What does it mean to say that a film or other moving image work is a world or that it presents a world? How does conceiving a work’s creation as a form of ‘world-making’ add to a better understanding of its communicative, expressive and aesthetic dimensions? Are the worlds of narrative films only ‘fictional worlds’? In what significant senses do we experience films as worlds?
These are some of the ramified questions addressed in Film Worlds: A Philosophical Aesthetics of Cinema (Columbia UP: 2015). Central to their answer is a fundamental distinction between the worlds represented in films and the presentational worlds offilms. Focusing on this distinction throughout, and following the book’s general lines of argument, in this talk I will highlight some of the ways in which world-making in film and beyond has been addressed in relevant film theory, literary theory, and the philosophy of film and art, including from analytic/cognitive, semiotic, and phenomenological perspectives. I will note the key insights of these views, while arguing that each is fundamentally partial with respect to theorising cinematic works and worlds in their totality, and as profoundly multi-leveled and multi-aspect wholes. Reflecting my current research interests, I will also suggest the relevance of the transmedial world-in/world-of distinction, and related ideas, to an alternative account of self-reflexivity in cinema, partly developed in dialogue with Christian Metz’s (late) semiotic and textual pragmatic account of ‘impersonal enunciation’ (i.e. a film’s extra-narrative reflexive/commentative address to viewers) in the context of authorial style and artistic expression.

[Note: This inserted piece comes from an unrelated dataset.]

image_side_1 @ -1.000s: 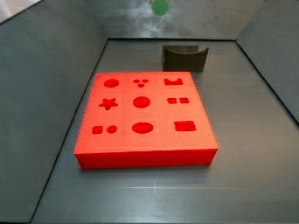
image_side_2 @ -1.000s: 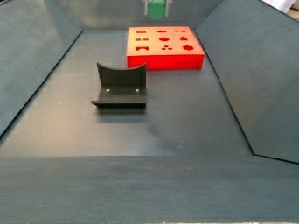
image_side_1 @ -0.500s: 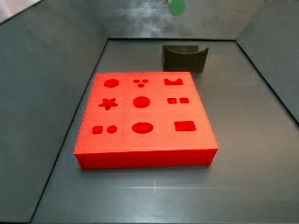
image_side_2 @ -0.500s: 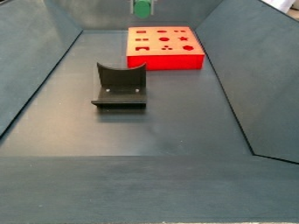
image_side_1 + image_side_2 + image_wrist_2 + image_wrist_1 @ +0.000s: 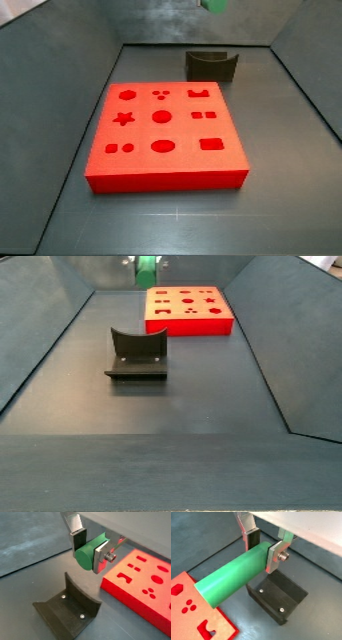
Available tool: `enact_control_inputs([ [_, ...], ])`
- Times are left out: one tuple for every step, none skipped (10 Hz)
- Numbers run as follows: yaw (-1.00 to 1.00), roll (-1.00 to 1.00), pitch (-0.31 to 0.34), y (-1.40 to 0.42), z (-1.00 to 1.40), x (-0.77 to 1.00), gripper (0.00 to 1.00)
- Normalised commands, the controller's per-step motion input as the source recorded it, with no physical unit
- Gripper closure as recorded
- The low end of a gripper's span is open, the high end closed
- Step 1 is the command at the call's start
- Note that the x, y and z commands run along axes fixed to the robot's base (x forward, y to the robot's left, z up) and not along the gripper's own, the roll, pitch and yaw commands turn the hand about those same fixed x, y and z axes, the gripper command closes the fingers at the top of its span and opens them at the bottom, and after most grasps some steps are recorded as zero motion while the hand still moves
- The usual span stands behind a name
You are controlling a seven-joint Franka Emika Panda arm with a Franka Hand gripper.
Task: Pick up the round object. Move up. Place the round object on the fixture. Regrasp the round object. Move to above the board. Insert the round object.
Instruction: Place the round object on the fixture.
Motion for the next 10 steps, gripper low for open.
enact_control_inputs([
  [0.05, -1.0, 0.204, 0.61, -0.03, 0.31, 1.0],
  [0.03, -1.0, 0.219, 0.5, -0.03, 0.26, 1.0],
  [-0.02, -0.94, 0.233, 0.28, -0.02, 0.18, 1.0],
  [-0.05, -0.83, 0.222, 0.18, -0.01, 0.13, 1.0],
  [-0.09, -0.52, 0.156, 0.05, -0.01, 0.07, 1.0],
  [-0.11, -0.4, 0.131, 0.04, -0.01, 0.06, 1.0],
  [-0.11, -0.23, 0.094, 0.03, -0.01, 0.06, 1.0],
  [-0.19, -1.0, 0.066, 0.06, -1.0, 0.1, 1.0],
  [-0.19, -1.0, 0.049, 0.07, -1.0, 0.1, 1.0],
  [-0.19, -1.0, 0.06, 0.07, -1.0, 0.11, 1.0],
])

Dr. Daniel Yacavone is Lecturer in Film Studies at the University of Edinburgh and currently Director of the Film Studies Programme within the School of Literatures, Languages and Cultures. A former British Academy Postdoctoral Fellow, with a background in philosophy as well as film studies, his interests include film aesthetics, modern and contemporary film theory, European and North American cinema, cinema and painting, and the philosophy of art. He has published on these and other topics in journals including New Literary History, Studies in French Cinema, and Film-Philosophy. His 2015 book, Film Worlds: A Philosophical Aesthetics of Cinema (Columbia University Press), has been widely reviewed in four languages and was shortlisted for the British Association of Film, Television and Screen Studies Best Monograph Award. He is currently writing a monograph reappraising the theory and practice of self-reflexivity in modern and contemporary cinema from a variety of theoretical and philosophical perspectives.